Reações imprevisíveis
R.F. Se o ex-presidente Evo não for aprovado para concorrer como candidato, como reagiriam os setores sociais e políticos que o apoiam?

R.F. O atual presidente, Luis Arce Catacora, tem alguma chance de vencer? É possível que ele não concorra como candidato?
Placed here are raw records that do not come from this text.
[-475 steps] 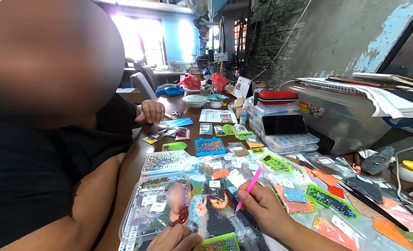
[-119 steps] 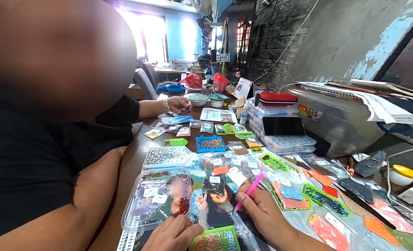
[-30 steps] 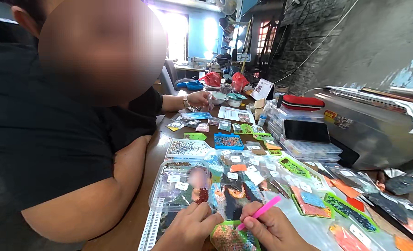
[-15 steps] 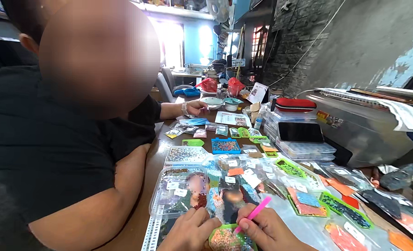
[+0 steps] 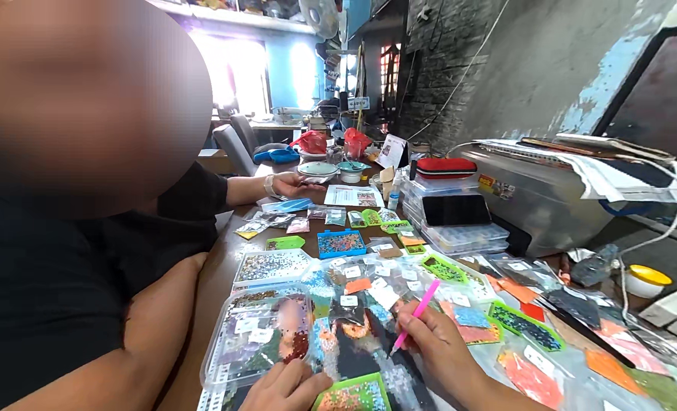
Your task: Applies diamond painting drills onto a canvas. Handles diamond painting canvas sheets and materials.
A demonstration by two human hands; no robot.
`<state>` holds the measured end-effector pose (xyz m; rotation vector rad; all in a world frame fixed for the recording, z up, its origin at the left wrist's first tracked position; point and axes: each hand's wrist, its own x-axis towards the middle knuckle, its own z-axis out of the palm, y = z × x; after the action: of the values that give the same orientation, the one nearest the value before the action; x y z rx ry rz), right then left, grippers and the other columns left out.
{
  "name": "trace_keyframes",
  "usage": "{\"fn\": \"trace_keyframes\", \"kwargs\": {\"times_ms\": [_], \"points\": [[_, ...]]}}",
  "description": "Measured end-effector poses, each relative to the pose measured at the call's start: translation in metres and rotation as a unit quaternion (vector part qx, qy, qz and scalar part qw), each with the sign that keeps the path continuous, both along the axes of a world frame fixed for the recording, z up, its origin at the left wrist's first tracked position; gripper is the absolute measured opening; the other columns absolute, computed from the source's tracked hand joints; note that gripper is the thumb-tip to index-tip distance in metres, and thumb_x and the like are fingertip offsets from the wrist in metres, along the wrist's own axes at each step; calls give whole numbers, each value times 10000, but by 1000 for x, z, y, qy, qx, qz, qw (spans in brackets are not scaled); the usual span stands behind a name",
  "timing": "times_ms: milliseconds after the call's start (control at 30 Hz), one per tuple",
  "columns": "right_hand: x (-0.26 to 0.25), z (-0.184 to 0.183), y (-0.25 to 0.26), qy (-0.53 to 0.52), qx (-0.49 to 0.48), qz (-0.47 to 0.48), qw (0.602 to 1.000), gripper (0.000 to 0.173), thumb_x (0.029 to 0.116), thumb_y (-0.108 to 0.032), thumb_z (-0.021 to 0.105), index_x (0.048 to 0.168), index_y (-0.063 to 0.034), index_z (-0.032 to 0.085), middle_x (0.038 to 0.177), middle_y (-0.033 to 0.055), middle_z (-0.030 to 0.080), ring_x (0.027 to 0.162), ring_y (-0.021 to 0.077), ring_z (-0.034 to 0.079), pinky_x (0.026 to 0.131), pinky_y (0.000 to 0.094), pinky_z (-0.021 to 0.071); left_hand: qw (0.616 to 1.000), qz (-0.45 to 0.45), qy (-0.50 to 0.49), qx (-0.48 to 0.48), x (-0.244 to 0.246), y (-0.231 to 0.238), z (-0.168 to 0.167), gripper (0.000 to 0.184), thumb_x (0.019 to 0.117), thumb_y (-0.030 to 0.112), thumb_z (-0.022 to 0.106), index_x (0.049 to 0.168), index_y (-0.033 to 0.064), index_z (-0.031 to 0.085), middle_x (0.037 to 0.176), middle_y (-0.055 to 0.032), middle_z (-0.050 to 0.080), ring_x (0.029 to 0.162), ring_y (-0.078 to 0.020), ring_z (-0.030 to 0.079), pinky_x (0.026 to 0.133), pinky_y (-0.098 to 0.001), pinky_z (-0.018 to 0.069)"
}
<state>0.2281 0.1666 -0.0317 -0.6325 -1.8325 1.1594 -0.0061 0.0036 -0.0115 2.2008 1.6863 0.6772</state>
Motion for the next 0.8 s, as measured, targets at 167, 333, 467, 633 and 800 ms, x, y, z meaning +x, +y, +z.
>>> {"fn": "trace_keyframes", "kwargs": {"times_ms": [167, 333, 467, 633, 800], "points": [[-3, -2, 1, -4, -22, -4, 1000, 227, 1024, -181, 465, 880, -125, 631, 764, -95, 608, 626, -28, 546, 574, 157, 466, 1000, 5, -9, -17, 0, -1, 3, 483, 891, 320, 774, 1267, 26, 697, 1118, -266, 663, 1017, -461, 637, 877, -599, 511], [-4, -3, 2, -16, -17, -21, 999, 241, 1031, -197, 460, 886, -120, 637, 760, -88, 601, 625, -26, 546, 574, 157, 466, 1000, 3, -4, -21, 0, -1, 4, 486, 897, 323, 769, 1273, 25, 694, 1106, -264, 659, 1000, -452, 634, 872, -584, 510], [-5, -3, 3, -29, -17, -24, 999, 236, 1030, -191, 461, 888, -119, 635, 746, -83, 598, 620, -16, 552, 576, 163, 471, 1000, 4, -3, -24, 0, -2, 4, 490, 901, 337, 765, 1279, 33, 691, 1111, -259, 659, 1004, -451, 632, 874, -584, 508], [-6, -4, 2, -24, -7, -20, 999, 227, 1024, -191, 473, 872, -124, 628, 742, -86, 596, 623, -23, 549, 576, 161, 467, 1000, 4, -1, -26, -1, -1, 4, 489, 902, 335, 764, 1276, 28, 692, 1113, -260, 658, 1006, -449, 632, 880, -580, 508], [-7, -6, 2, -18, 4, -16, 1000, 220, 1027, -199, 480, 883, -125, 629, 737, -96, 583, 616, -36, 534, 570, 146, 453, 1000, 3, -1, -22, -1, -1, 4, 484, 901, 330, 765, 1270, 26, 693, 1109, -260, 659, 1000, -449, 634, 872, -576, 511]]}}
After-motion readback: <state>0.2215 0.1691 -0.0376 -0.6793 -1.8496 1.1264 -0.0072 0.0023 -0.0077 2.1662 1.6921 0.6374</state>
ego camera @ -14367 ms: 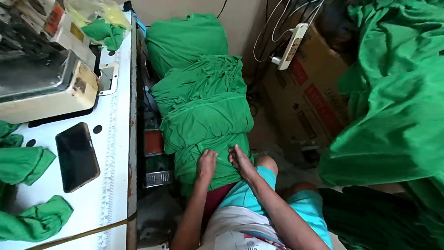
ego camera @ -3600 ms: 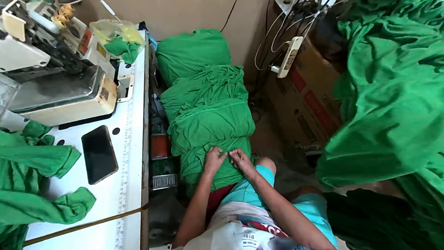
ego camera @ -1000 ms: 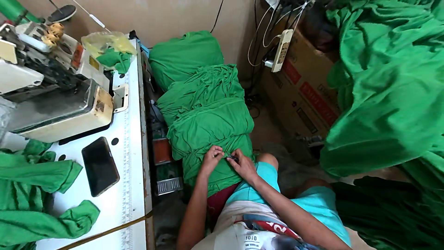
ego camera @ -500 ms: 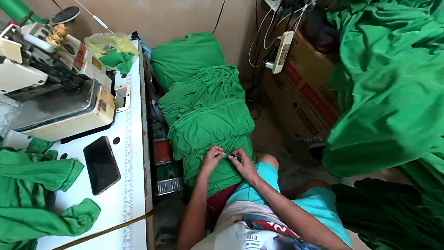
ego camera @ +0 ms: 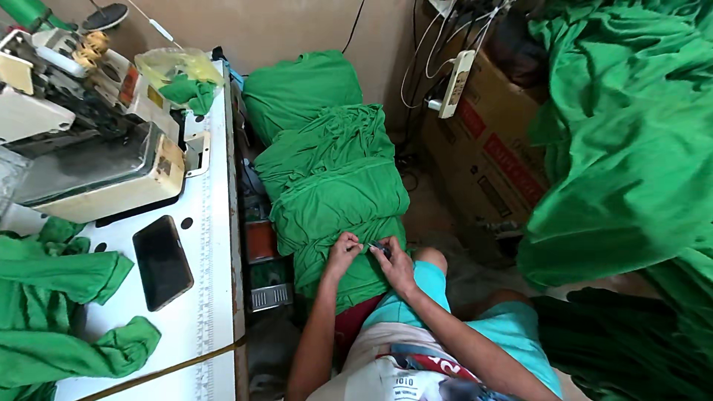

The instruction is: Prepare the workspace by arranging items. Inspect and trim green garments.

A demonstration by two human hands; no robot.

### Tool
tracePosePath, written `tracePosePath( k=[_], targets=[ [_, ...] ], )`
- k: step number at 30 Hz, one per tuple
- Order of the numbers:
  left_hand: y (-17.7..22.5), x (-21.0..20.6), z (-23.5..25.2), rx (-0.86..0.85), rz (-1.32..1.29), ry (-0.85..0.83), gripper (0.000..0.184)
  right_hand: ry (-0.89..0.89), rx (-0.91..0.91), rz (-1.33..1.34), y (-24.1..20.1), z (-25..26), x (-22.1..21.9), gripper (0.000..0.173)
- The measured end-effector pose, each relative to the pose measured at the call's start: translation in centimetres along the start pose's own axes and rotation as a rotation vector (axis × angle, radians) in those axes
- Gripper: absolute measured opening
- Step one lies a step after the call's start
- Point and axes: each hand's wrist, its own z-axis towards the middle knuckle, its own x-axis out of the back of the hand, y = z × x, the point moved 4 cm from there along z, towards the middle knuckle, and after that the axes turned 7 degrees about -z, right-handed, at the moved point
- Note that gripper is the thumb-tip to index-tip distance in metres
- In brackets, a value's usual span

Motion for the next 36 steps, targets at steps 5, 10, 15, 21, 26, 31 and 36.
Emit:
tracePosePath(
  k=[5,10,15,21,26,31,36],
  targets=[
    [0.3,-0.4,-0.8,-0.072,0.063,0.028,0.024,-0.015,0.028,-0.007,-0.2,0.0,0.1,0.039],
    [0.7,-0.8,-2.0,-0.162,0.148,0.115,0.026,-0.050,0.096,-0.114,-1.1,-0.4,0.9,0.036],
    [0.8,-1.5,-2.6,-0.202,0.181,0.166,0.019,-0.068,0.123,-0.189,-1.3,-1.0,1.9,0.035],
    [0.3,-1.3,-2.4,-0.209,0.059,0.099,0.017,-0.212,-0.006,-0.252,-1.2,-0.8,2.8,0.045],
    [0.3,-1.2,-2.4,-0.230,-0.044,0.098,0.015,-0.129,0.081,-0.263,-1.2,-1.5,2.9,0.040],
    [0.4,-1.3,-2.4,-0.248,-0.046,0.095,0.014,-0.171,0.134,-0.300,-1.8,-1.8,2.6,0.037],
    [0.2,-1.4,-2.3,-0.264,-0.049,0.091,0.014,-0.178,0.162,-0.328,-2.1,-1.9,2.2,0.035]
  ],
)
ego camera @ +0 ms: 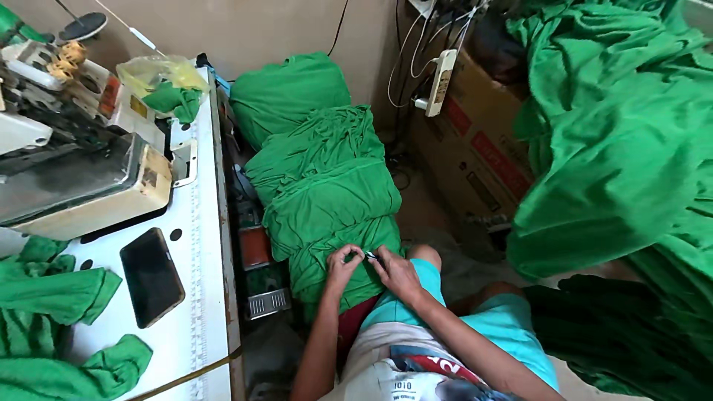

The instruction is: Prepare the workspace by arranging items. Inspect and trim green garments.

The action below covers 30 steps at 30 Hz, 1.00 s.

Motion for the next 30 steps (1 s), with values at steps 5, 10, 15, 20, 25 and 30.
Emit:
tracePosePath(
  k=[5,10,15,20,25,30],
  targets=[
    [-0.19,0.05,0.02,0.014,0.008,0.005,0.014,0.014,-0.001,0.019,0.07,-0.01,-0.19,0.035],
    [-0.11,-0.02,0.03,0.016,-0.001,-0.001,0.014,0.033,-0.008,0.020,0.29,0.05,-0.22,0.037],
    [-0.07,-0.11,-0.08,0.007,0.030,-0.035,0.014,-0.009,-0.042,0.020,0.12,0.22,-0.21,0.036],
    [-0.22,-0.20,-0.08,0.022,0.089,-0.036,0.015,-0.028,-0.048,-0.033,-0.37,0.32,0.20,0.031],
    [-0.51,-0.11,-0.07,0.106,0.047,0.020,0.015,-0.105,-0.132,0.019,0.27,0.42,0.36,0.036],
    [-0.52,-0.18,-0.06,0.110,0.028,0.033,0.015,-0.176,-0.113,0.074,0.49,0.37,0.14,0.038]
  ],
)
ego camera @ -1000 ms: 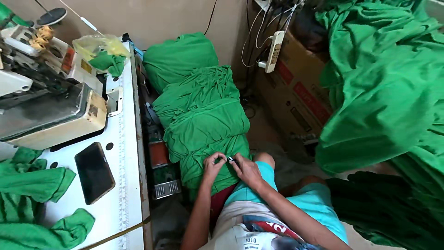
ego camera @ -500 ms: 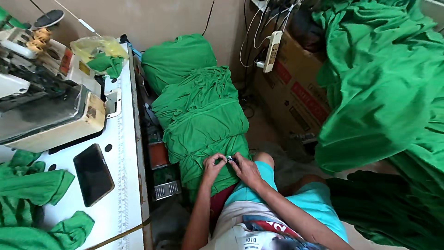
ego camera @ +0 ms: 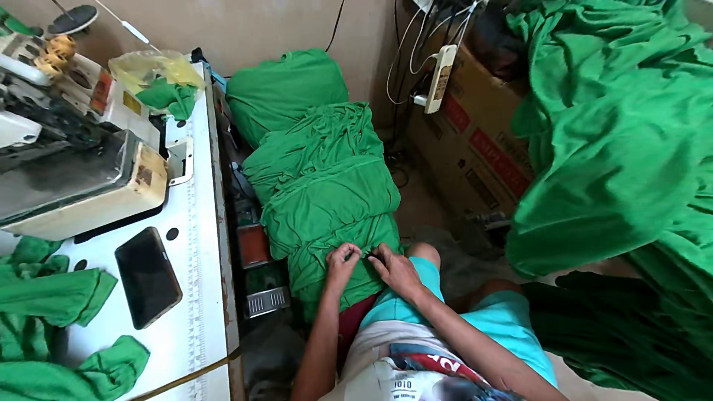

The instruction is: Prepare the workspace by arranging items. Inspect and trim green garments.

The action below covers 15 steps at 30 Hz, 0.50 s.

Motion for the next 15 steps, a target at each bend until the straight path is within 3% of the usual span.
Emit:
tracePosePath(
  k=[11,15],
  targets=[
    [0.1,-0.1,0.0,-0.013,-0.040,-0.023,0.014,-0.075,0.046,-0.170,-0.8,0.0,-0.1,0.036],
    [-0.1,0.0,-0.1,0.007,-0.031,0.003,0.016,0.048,0.009,0.237,1.0,0.6,-0.9,0.045]
  ],
)
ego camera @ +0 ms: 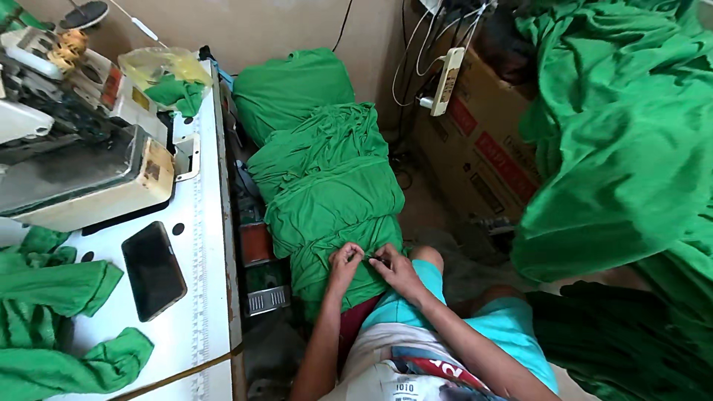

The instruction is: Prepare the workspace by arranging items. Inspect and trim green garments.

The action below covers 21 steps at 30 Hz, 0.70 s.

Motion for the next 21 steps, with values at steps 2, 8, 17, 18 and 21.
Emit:
tracePosePath(
  k=[2,8,17,18,21],
  targets=[
    [0.3,0.1,-0.3,0.004,0.063,0.027,0.021,-0.019,-0.083,0.144,0.6,0.8,0.1,0.066],
    [1.8,0.8,-3.2,-0.054,0.700,0.253,0.065,0.026,-0.121,-0.092,0.2,2.7,3.9,0.030],
    [-4.1,11.1,-10.1,0.402,0.321,0.406,0.039,0.133,-0.167,-0.012,2.0,4.6,9.5,0.032],
    [-3.8,11.7,-10.1,0.445,0.332,0.336,0.037,-0.009,-0.162,-0.031,1.9,5.0,8.9,0.032],
    [-1.6,13.1,-9.5,0.570,0.287,0.229,0.037,-0.362,-0.143,-0.087,0.8,6.3,8.6,0.034]
  ],
)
C.E.I. Num dos últimos levantamentos, como o do Barômetro da América Latina, colocam Luis Arce como o segundo pior presidente da região. Aprofundou uma crise que começou com o golpe de estado em 2019. O governo de Luis Arce desmantelou, desorganizou e desestruturou o estado. O jurista Rodríguez Belce explicou de muitas maneiras exatamente qual é o perigo de desmantelar as instituições jurídicas democráticas de um país e hoje estamos vivendo essa desordem. Nas esferas jurídica e institucional e econômica.

Nenhuma política pública para avançar na consolidação dos nossos direitos, que tanto nos custaram desde a Constituição Política do Estado. Nossas leis não são aplicadas. Estão desatualizadas porque na assembleia, na disputa partidária entre o grupo de Luis Arce, o grupo de Evo Morales e o resto dos pequenos partidos da oposiçãoparou o andamento das regulamentações, atualizações, e tudo na esfera social está muito ruim. Com altos níveis de insegurança, altas taxas de feminicídio, violência de todos os tipos contra mulheres, jovens, meninas e pessoas LGBT desaparecidas. O que Luis Arce pode alcançar nas urnas. É bastante limitado. É um voto de punição. Então seria muito difícil para mim me recuperar. É a situação que seu próprio governo criou nos últimos anos.
G.M.V. Um 3,4,5% de votos pode ter Luis Arce. Pode até nem se apresentar. Suas perspectivas eleitorais diminuíram consideravelmente nos últimos meses, especialmente por um processo inflacionário importante para a vida das pessoas. A falta de acesso a dólares torna o comércio extremamente difícil. Não ter acesso a dólares também gera pressão inflacionária. As pessoas têm que esperar na fila das bombas todos os dias para abastecer com gasolina e diesel. Uma série de outras questões que perturbam a estabilidade e a incerteza que as pessoas tem em termos econômicos a curto e médio prazo. Isso tirou muito apoio eleitoral a Luis. Arce tinha como principal capital político sua credibilidade como ex-ministro da Economia de Evo Morales durante quase todos os seus mandatos. No entanto, hoje a Bolívia vive uma situação econômica muito complexa.
Claudia Espinoza Irruti, jornalista, diretora e apresentadora do podcast WarmisBolivia (Mujeres Bolivia), foi vice-ministra de Políticas de Comunicação da República Plurinacional da Bolívia e é membra da Rede de Comunicadores Populares do Mercosul.
Lilly Gabriela Montaño Viaña, médica, política e ex-senadora boliviana. Foi presidenta da Câmara dos Deputados desde a gestão de 2015. Em 2012, atuou como presidente interina da Bolívia, tornando-se a segunda mulher a ocupar o cargo depois de Lidia Gueiler Tejada. Também foi Ministra da Saúde do Estado Plurinacional.
Raul Fitipaldi, é jornalista e apresentador, cofundador do Portal Desacato e da Cooperativa Comunicacional Sul.